▶ _YOUR OBJECTIVE_: Without including any images, please transcribe all the lines below exactly.

*** Opening DATA TO EXAMINE ***

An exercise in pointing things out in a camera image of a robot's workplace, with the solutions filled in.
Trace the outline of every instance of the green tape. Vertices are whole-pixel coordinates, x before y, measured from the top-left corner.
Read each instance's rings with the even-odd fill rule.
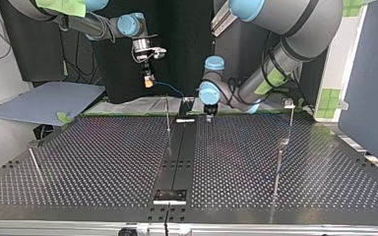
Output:
[[[361,7],[364,6],[363,0],[344,0],[343,17],[358,17]]]
[[[273,69],[273,71],[268,75],[269,82],[275,86],[279,87],[286,83],[284,75],[278,71],[278,69]],[[262,82],[259,87],[254,91],[257,95],[265,95],[270,91],[272,87],[266,82]]]
[[[35,0],[40,8],[51,9],[69,16],[84,17],[86,15],[85,0]]]
[[[57,118],[59,121],[63,122],[64,124],[69,124],[74,120],[72,117],[70,117],[64,112],[57,112]]]
[[[340,106],[340,94],[340,89],[323,88],[316,117],[333,119]]]

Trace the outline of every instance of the vertical metal post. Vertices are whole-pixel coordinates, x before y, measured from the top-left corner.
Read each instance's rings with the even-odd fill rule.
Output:
[[[169,119],[169,115],[168,115],[168,99],[167,97],[165,98],[165,117],[166,117],[166,120],[167,120],[167,132],[170,133],[170,119]]]
[[[284,155],[284,151],[280,148],[278,152],[278,164],[276,167],[276,179],[275,179],[275,189],[273,191],[273,196],[278,196],[278,187],[279,187],[279,176],[281,175],[281,166],[282,166],[282,156]]]

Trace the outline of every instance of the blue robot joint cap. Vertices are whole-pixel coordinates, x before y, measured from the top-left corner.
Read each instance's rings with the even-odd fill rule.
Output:
[[[220,56],[210,56],[205,60],[205,69],[223,71],[225,69],[225,61]]]
[[[125,36],[136,36],[141,30],[139,18],[135,15],[123,15],[118,19],[118,30]]]

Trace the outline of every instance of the gray panel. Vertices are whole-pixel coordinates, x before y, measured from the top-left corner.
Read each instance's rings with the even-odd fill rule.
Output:
[[[79,120],[35,150],[36,163],[25,154],[3,166],[0,219],[141,222],[163,215],[149,208],[168,157],[165,127],[165,117]]]
[[[378,1],[368,7],[340,129],[378,157]]]
[[[274,200],[278,143],[288,120],[198,119],[192,186],[174,185],[191,189],[184,221],[378,225],[378,168],[307,115],[295,115]],[[175,183],[187,176],[177,175]]]

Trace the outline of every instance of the perforated metal table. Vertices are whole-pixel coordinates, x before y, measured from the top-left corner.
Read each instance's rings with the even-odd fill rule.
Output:
[[[180,232],[190,224],[202,228],[197,234],[212,228],[251,234],[292,225],[368,232],[366,225],[378,233],[378,168],[306,114],[295,115],[274,198],[288,120],[226,115],[208,123],[199,116],[173,123],[168,133],[165,117],[81,118],[2,166],[0,227],[82,222],[112,233],[131,223],[163,234],[164,227]],[[186,205],[154,205],[158,190],[187,191]]]

*** Closing DATA TO EXAMINE ***

▶ _ANSWER TO THIS EXERCISE_:
An exercise in pointing things out in a camera image of a robot's workplace, with the solutions filled in.
Trace the outline of every instance of the green tape. Vertices are whole-pixel coordinates, x before y, measured from the top-left corner.
Read each instance's rings with the even-odd fill rule.
Output:
[[[361,7],[364,6],[363,0],[344,0],[343,17],[358,17]]]
[[[273,69],[273,71],[268,75],[269,82],[275,86],[279,87],[286,83],[284,75],[278,71],[278,69]],[[262,82],[259,87],[254,91],[257,95],[265,95],[270,91],[272,87],[266,82]]]
[[[35,0],[40,8],[51,9],[69,16],[84,17],[86,15],[85,0]]]
[[[57,118],[59,121],[63,122],[64,124],[69,124],[74,120],[72,117],[70,117],[64,112],[57,112]]]
[[[340,106],[340,94],[340,89],[323,88],[316,117],[333,119]]]

Trace the outline of every instance of the vertical metal post. Vertices are whole-pixel coordinates, x before y, measured from the top-left corner.
Read each instance's rings with the even-odd fill rule.
Output:
[[[169,119],[169,115],[168,115],[168,99],[167,97],[165,98],[165,117],[166,117],[166,120],[167,120],[167,132],[170,133],[170,119]]]
[[[284,155],[284,151],[280,148],[278,152],[278,164],[276,167],[276,179],[275,179],[275,189],[273,191],[273,196],[278,196],[278,187],[279,187],[279,176],[281,175],[281,166],[282,166],[282,156]]]

Trace the outline of every instance of the blue robot joint cap. Vertices are whole-pixel coordinates, x before y, measured from the top-left corner.
Read each instance's rings with the even-odd fill rule.
Output:
[[[220,56],[210,56],[205,60],[205,69],[223,71],[225,69],[225,61]]]
[[[125,36],[136,36],[141,30],[139,18],[135,15],[123,15],[118,19],[118,30]]]

Trace the outline of every instance of the gray panel. Vertices are whole-pixel coordinates, x before y, measured from the top-left corner.
Read each instance's rings with the even-odd fill rule.
Output:
[[[79,120],[35,150],[36,163],[25,154],[3,166],[0,219],[141,222],[163,215],[149,208],[168,157],[165,127],[165,117]]]
[[[378,1],[368,7],[340,129],[378,157]]]
[[[274,200],[278,143],[288,120],[198,119],[192,186],[174,185],[191,189],[184,221],[378,225],[378,168],[307,115],[295,115]],[[175,183],[187,176],[177,175]]]

Trace the outline of every instance of the perforated metal table. Vertices are whole-pixel coordinates, x before y, measured from the top-left corner.
Read each instance's rings with the even-odd fill rule.
Output:
[[[180,232],[190,224],[202,228],[197,234],[212,228],[251,234],[292,225],[368,232],[366,225],[378,233],[378,168],[306,114],[295,115],[274,198],[288,120],[226,115],[208,123],[199,116],[173,123],[168,133],[165,117],[81,118],[2,166],[0,227],[82,222],[112,233],[131,223],[163,234],[164,227]],[[186,205],[154,205],[158,190],[187,191]]]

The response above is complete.